Engineering Contradictions & Design Principles
Engineering Contradiction Analysis
1Measurement precision
If traditional sampling and measurement procedures are used to determine formation permeability and fluid viscosity, then measurement precision is improved, but productivity deteriorates due to drilling stoppage and non-productive time
Solution Approach 1:
The patent replaces traditional mechanical sampling and laboratory measurement systems with a machine learning-based computational system. The ML model processes real-time mud gas data (compositional and volumetric measurements) to estimate formation permeability and hydrocarbon mobility continuously during drilling, eliminating the need to stop drilling for physical sampling and laboratory analysis.
Solution Approach 2:
The patent introduces machine learning models as an intermediary between mud gas measurements and formation property estimation. The ML models are trained on historical data containing both mud gas measurements and core-derived permeability values, then deployed to predict formation properties in real-time from ongoing mud gas data, serving as a bridge between available measurements and desired formation characteristics.
2Measurement precision
If core sampling and laboratory measurement are performed to obtain formation permeability, then measurement precision is improved, but loss of time increases due to post-drilling processing
Solution Approach 1:
The patent performs preliminary training of machine learning models using historical mud gas data and corresponding core-derived permeability values before actual drilling operations.
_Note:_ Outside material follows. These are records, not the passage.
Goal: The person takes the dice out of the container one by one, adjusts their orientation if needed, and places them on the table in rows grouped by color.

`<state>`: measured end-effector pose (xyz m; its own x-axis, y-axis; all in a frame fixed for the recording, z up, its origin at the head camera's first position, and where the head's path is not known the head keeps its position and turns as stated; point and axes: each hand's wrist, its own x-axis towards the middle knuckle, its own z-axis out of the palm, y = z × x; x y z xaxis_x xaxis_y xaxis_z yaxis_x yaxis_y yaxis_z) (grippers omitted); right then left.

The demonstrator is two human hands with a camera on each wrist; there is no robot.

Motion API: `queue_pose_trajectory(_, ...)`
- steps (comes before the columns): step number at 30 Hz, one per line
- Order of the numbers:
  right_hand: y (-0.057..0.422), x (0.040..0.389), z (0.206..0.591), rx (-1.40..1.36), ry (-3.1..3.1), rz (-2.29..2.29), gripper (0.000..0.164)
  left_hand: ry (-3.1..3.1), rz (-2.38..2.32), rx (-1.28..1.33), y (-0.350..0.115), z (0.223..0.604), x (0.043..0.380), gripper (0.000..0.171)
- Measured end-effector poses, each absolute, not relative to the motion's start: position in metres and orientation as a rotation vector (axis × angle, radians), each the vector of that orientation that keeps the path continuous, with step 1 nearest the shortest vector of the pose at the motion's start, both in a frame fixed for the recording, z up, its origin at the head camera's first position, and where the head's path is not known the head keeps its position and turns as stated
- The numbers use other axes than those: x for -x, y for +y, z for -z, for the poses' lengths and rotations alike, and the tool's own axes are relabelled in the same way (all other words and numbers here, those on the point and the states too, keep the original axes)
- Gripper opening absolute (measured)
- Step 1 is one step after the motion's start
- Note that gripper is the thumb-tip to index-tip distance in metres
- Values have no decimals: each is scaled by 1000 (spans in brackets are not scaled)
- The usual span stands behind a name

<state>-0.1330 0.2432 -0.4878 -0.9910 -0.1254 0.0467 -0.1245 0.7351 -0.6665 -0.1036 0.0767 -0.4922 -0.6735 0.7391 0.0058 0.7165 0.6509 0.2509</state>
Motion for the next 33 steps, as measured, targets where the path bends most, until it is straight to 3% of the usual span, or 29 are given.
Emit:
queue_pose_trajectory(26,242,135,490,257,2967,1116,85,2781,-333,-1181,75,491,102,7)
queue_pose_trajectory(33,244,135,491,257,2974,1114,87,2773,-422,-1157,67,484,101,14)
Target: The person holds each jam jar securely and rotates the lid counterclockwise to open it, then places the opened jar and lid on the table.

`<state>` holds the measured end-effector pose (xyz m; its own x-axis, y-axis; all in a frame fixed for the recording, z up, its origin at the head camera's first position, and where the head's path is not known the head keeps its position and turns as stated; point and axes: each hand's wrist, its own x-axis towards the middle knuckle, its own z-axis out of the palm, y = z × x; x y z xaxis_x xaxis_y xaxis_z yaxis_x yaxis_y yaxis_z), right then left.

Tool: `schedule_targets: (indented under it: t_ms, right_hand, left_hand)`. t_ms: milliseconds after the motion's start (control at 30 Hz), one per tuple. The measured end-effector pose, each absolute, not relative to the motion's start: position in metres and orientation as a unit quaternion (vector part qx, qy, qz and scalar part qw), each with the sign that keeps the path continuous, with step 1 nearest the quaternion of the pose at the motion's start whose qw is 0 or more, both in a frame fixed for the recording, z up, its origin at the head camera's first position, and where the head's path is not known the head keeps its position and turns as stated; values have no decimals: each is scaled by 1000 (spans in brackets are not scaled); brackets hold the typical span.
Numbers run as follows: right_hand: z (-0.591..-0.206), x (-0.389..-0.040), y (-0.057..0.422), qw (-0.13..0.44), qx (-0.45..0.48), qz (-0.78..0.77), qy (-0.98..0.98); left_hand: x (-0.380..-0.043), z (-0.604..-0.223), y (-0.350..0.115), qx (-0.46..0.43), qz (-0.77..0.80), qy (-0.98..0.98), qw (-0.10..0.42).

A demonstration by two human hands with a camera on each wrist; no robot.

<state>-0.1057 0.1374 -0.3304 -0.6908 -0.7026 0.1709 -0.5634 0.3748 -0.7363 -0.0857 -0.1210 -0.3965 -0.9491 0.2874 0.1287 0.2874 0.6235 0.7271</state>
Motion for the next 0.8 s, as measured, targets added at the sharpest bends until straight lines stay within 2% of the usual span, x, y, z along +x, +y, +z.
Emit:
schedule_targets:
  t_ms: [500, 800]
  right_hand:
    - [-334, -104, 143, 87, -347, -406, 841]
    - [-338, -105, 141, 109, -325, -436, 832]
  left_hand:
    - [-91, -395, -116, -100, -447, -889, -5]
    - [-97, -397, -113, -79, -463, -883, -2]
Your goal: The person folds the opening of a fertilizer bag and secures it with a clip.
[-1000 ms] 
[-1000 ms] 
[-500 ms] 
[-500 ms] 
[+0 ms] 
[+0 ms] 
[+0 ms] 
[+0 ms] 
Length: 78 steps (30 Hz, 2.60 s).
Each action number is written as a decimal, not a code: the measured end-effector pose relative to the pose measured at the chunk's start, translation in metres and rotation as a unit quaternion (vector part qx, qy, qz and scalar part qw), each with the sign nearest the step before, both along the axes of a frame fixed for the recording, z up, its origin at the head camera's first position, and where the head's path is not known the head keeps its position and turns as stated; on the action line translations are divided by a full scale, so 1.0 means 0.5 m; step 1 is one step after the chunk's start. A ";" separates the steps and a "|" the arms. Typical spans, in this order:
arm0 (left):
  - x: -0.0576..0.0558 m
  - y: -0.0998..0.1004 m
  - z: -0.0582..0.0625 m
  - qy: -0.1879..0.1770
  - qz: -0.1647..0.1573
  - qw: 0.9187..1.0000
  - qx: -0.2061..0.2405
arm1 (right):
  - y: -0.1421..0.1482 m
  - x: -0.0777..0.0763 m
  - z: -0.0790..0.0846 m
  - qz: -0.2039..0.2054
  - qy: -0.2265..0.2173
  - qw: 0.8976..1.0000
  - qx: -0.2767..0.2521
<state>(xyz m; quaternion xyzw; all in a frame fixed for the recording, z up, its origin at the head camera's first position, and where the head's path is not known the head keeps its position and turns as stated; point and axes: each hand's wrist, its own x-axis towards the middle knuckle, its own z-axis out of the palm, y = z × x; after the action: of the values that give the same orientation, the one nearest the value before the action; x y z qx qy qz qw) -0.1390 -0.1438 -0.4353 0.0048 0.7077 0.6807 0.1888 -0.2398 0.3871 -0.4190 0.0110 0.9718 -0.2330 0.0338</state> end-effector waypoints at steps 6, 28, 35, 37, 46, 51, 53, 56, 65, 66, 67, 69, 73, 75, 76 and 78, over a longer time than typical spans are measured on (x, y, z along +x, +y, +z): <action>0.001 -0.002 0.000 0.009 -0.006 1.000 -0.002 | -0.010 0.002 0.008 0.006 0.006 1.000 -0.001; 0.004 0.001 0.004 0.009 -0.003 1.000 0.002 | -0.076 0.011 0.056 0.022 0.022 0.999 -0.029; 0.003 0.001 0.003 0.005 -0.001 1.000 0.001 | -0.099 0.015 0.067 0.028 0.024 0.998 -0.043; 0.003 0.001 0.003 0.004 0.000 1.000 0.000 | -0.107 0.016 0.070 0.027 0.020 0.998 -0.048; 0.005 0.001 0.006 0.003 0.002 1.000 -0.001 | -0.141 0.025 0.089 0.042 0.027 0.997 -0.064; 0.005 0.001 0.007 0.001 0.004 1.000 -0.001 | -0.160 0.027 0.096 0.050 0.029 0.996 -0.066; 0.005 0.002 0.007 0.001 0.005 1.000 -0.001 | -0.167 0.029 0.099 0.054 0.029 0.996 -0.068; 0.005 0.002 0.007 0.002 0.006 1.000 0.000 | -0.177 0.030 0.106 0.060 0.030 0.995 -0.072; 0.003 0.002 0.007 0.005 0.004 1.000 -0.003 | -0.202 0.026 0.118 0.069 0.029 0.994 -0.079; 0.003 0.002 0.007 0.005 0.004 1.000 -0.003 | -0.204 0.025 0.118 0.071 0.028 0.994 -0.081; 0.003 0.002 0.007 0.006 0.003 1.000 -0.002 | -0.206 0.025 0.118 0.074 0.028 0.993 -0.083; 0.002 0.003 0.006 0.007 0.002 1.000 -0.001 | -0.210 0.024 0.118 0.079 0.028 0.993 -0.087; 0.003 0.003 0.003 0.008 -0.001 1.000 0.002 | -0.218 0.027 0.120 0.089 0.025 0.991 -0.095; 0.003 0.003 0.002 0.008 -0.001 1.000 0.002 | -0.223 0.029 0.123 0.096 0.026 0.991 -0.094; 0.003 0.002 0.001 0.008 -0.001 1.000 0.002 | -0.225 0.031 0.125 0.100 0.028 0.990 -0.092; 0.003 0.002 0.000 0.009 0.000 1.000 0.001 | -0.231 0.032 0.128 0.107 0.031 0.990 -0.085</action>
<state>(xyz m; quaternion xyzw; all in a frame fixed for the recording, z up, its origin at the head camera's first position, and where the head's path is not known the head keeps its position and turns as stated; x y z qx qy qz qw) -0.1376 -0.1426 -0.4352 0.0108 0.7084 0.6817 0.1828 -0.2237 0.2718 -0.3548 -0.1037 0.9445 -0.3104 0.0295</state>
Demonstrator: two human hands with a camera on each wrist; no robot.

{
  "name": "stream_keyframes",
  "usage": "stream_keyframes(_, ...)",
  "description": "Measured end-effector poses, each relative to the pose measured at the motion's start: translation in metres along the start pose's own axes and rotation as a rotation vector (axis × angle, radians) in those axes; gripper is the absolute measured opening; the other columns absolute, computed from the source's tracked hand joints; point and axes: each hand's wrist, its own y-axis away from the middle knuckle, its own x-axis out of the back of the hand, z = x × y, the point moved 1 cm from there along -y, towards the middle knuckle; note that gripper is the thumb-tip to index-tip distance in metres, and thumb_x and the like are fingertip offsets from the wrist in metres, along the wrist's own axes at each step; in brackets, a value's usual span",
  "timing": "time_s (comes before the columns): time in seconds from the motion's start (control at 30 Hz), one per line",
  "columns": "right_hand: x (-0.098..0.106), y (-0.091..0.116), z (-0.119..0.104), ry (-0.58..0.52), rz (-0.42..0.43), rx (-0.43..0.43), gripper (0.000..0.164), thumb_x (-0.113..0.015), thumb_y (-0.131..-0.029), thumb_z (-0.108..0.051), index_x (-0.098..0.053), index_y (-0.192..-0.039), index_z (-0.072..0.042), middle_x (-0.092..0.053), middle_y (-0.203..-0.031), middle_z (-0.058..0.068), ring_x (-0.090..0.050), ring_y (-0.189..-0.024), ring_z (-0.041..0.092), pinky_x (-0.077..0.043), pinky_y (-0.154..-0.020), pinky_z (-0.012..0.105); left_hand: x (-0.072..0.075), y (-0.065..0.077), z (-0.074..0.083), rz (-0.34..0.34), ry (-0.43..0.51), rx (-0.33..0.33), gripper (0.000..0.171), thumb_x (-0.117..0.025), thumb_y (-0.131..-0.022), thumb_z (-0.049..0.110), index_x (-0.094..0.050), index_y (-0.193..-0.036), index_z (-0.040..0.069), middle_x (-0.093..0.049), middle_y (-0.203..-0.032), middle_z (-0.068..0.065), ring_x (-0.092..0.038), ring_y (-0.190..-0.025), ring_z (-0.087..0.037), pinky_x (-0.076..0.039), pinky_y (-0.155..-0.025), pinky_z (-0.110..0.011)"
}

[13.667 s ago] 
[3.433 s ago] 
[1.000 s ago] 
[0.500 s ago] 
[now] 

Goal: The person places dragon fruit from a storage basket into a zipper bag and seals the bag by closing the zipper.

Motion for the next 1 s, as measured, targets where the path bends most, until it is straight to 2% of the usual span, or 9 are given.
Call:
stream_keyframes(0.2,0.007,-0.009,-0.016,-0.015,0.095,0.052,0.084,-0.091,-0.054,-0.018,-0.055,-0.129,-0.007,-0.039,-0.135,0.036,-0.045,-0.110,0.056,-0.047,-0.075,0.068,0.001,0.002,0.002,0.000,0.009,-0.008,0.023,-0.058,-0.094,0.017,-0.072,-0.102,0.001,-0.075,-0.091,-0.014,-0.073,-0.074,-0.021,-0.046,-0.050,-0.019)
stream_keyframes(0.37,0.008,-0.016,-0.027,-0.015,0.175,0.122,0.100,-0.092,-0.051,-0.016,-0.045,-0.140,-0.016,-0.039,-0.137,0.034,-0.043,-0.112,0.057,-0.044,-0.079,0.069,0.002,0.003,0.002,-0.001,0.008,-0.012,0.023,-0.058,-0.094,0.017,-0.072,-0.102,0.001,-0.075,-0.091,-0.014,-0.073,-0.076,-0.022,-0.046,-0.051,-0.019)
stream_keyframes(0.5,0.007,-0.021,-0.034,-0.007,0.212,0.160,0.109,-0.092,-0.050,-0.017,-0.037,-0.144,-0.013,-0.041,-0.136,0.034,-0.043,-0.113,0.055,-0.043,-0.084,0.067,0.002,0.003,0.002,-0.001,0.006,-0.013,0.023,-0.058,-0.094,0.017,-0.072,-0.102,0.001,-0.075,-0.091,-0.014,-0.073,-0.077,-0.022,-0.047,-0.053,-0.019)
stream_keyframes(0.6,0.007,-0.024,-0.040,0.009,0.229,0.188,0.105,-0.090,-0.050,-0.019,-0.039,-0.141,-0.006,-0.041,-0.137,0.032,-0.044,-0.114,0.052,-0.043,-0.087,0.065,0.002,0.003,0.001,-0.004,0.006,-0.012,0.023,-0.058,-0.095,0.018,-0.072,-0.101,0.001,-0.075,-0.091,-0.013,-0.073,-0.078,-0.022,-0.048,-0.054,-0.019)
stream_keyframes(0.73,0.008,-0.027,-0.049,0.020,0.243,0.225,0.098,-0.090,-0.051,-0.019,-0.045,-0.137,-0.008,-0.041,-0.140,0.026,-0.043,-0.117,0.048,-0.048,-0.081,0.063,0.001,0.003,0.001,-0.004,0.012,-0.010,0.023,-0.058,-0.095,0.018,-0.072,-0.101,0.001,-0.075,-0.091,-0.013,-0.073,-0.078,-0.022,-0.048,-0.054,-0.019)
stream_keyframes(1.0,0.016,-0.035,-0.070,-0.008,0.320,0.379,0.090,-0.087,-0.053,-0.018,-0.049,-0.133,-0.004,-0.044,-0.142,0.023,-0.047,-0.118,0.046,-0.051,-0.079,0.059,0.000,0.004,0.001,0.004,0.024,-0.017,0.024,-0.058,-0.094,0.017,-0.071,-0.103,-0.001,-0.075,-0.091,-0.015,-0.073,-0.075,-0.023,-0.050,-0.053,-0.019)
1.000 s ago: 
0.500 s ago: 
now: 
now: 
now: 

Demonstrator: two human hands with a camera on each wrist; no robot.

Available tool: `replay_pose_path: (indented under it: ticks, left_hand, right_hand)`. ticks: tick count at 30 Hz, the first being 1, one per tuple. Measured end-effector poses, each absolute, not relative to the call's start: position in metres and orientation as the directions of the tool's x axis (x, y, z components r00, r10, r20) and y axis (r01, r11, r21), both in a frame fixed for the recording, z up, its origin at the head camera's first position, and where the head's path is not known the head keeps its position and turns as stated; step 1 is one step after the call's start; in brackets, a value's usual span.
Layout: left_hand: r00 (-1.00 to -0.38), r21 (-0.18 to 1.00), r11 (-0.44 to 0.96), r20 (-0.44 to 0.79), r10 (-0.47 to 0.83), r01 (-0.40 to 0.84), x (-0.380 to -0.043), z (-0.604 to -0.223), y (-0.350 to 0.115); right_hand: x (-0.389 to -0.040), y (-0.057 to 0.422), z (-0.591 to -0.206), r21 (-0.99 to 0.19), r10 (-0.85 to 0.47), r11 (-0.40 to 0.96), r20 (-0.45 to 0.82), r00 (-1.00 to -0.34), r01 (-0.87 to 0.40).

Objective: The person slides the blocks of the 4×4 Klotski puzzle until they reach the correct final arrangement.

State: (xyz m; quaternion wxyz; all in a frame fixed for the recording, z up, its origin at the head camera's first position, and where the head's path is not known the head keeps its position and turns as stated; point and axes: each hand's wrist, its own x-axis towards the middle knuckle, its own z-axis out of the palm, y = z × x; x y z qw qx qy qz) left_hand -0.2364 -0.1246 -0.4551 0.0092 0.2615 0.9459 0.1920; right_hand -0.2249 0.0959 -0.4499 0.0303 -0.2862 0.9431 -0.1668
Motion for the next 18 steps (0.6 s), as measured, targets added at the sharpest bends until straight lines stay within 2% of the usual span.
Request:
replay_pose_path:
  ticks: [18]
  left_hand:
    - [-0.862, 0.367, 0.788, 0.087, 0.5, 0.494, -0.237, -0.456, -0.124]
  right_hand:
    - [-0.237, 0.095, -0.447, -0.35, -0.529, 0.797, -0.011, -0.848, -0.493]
This pre-training phase establishes the relationship between mud gas measurements and formation properties, enabling real-time predictions during drilling without requiring subsequent laboratory processing or waiting for core analysis results.
Solution Approach 2:
The patent substitutes the time-consuming mechanical and laboratory-based core sampling, transportation, and analysis process with a computational machine learning system that processes digital mud gas data in real-time, providing immediate permeability estimates without physical sample handling or laboratory processing delays.
3Productivity
If machine learning models are trained on historical mud gas data to estimate formation properties, then productivity is improved through real-time decision-making, but device complexity increases
Solution Approach 1:
The patent develops machine learning models with multi-functionality that can estimate multiple formation properties (permeability, hydrocarbon mobility, reservoir quality) from a single set of mud gas measurements. The same trained model serves multiple evaluation purposes, reducing the need for separate specialized systems for each property estimation and simplifying the overall operational workflow.
4Measurement precision
If traditional methods are used to evaluate reservoir quality, then measurement precision is improved through direct sampling, but loss of information increases due to delayed data availability
Solution Approach 1:
The patent enables continuous estimation of formation properties and reservoir quality throughout the drilling process by processing ongoing mud gas measurements through the trained machine learning model. This continuous evaluation provides real-time feedback on reservoir characteristics, maintaining an up-to-date understanding of formation properties without interruption or delay, unlike discrete sampling methods that provide only periodic snapshots.
Data Source
AI summary
Systems and methods include a method for generating a real-time permeability log. Historical mud gas-permeability data is received from previously-drilled and logged wells. The historical mud gas-permeability data identifies relationships between gas measurements obtained during drilling and permeability determined after drilling. A formation hydrocarbon mobility model is trained using machine learning and the historical mud gas data. Real-time gas measurements are obtained during drilling of a new well. A real-time permeability log is generated for the new well using the formation hydrocarbon mobility model and real-time gas measurements.